Access to such a central space becomes especially important to young students as they enter middle and high school, where commuting to schools in other neighbourhoods and having friends who live in different boroughs are the norm.


Budding teenage, middle schoolers living in New York City have just reached the age where they are often mature enough to take public transportation home independently, and to decide how to spend their time after school lets out, yet before they are expected home. This time in between school obligations and home obligations is often spent in the schoolyard, on the sidewalks and bus stops near the school, or in the neighbourhood bodega. How they use and behave in these spaces is shaped not only by the mandatory restrictions on their time but also by social expectations from parents, teachers, other members of the community, and especially their friends.

Teens are in the developmental stage where building friendships and social footing are crucial. The afterschool space allows them to share headphones and music taste, pick basketball teams and friends, and to talk and explore together outside of the structure of the school day. They can waver between the carefree, playful and inquisitive dispositions of a young child and the independent nature of a young adult seeking autonomy.

It is not only unsupervised middle schoolers who enjoy the schoolyard space, but also afterschool program groups, including those supported by NYC Department of Youth and Community Development’s “School’s Out NYC” (SONYC) initiative. Afterschool programs have the unique opportunity to engage students in urban spaces, including green and outdoor spaces like the schoolyard. Afterschool programs use a model that mixes established curricula and unstructured activities inside the classroom, in the schoolyard, and while out on urban expeditions throughout the city.

Throughout the school year, the schoolyard is a much-needed outlet for students participating in afterschool programming to get out of the physical and mental academic space. In the schoolyard, they can move freely, shout, run, or check their phones, all things that they are restricted from doing in school, on the subway, and in most spaces.
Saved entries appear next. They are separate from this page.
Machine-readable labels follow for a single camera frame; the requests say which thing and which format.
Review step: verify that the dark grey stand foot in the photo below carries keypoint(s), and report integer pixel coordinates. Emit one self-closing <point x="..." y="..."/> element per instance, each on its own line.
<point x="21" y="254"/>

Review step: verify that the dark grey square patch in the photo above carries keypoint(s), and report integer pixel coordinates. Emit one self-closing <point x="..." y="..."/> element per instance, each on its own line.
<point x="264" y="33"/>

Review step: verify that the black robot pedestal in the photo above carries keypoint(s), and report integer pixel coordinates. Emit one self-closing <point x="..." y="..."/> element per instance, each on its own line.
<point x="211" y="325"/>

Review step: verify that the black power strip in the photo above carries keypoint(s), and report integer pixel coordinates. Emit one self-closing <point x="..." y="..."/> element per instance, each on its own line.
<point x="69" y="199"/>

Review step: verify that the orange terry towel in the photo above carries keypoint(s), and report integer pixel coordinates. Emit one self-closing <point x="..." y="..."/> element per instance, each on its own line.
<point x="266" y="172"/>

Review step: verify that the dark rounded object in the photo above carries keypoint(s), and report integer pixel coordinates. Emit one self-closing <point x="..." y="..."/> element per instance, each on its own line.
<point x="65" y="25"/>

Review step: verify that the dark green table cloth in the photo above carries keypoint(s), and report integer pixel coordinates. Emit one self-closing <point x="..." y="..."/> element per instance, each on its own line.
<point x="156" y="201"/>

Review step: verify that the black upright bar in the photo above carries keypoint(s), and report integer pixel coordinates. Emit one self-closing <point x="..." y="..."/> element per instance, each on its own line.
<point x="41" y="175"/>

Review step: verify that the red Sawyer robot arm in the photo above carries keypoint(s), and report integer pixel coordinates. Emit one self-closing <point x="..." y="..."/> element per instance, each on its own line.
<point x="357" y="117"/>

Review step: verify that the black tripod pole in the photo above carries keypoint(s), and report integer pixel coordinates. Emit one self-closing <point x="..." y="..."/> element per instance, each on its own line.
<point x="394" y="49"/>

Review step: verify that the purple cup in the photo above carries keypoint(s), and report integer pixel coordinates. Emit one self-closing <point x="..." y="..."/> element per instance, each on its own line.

No matter the weather conditions, afterschool students take advantage of any opportunity to play in the schoolyard. Whether the warm summer sun shines down on the dark pavement, or the hard-packed icy snow gives only glimpses of the blacktop, the students still pile up on the slides, play tag while dodging icy patches, or huddle over someone’s iPod in the shade of the school building.

If inclement weather doesn’t deter teens from playing in the schoolyard, then the poor design will not deter students from making use of the space in good weather. Features such as towering, chained fence boundaries and endless blacktop can make the playground feel unwelcoming. Intrusive layout, like sharp corners, and segmentation of space by railings and cement walls limit movement around the playground. Poorly designed schoolyard spaces are commonplace.

But regardless of these unwelcoming and restrictive features, the afterschool and weekend schoolyard consistently attracts company, particularly from teens and pre-teens, rain or shine. The schoolyard is a familiar and open space for students of all ages, and it allows for the freedom to play, shout, and generally be in a way counter to the social constraints of many other public spaces. Additionally, the flow of students from home to school (with or without an afterschool waypoint) makes the schoolyard a convenient place to gather and consequently to develop a community of users, despite the poor design of space and amenities. Afterschool programming enriches this community of users, which includes students, teachers, parents, and siblings, by formalizing non-school engagement with the schoolyard space.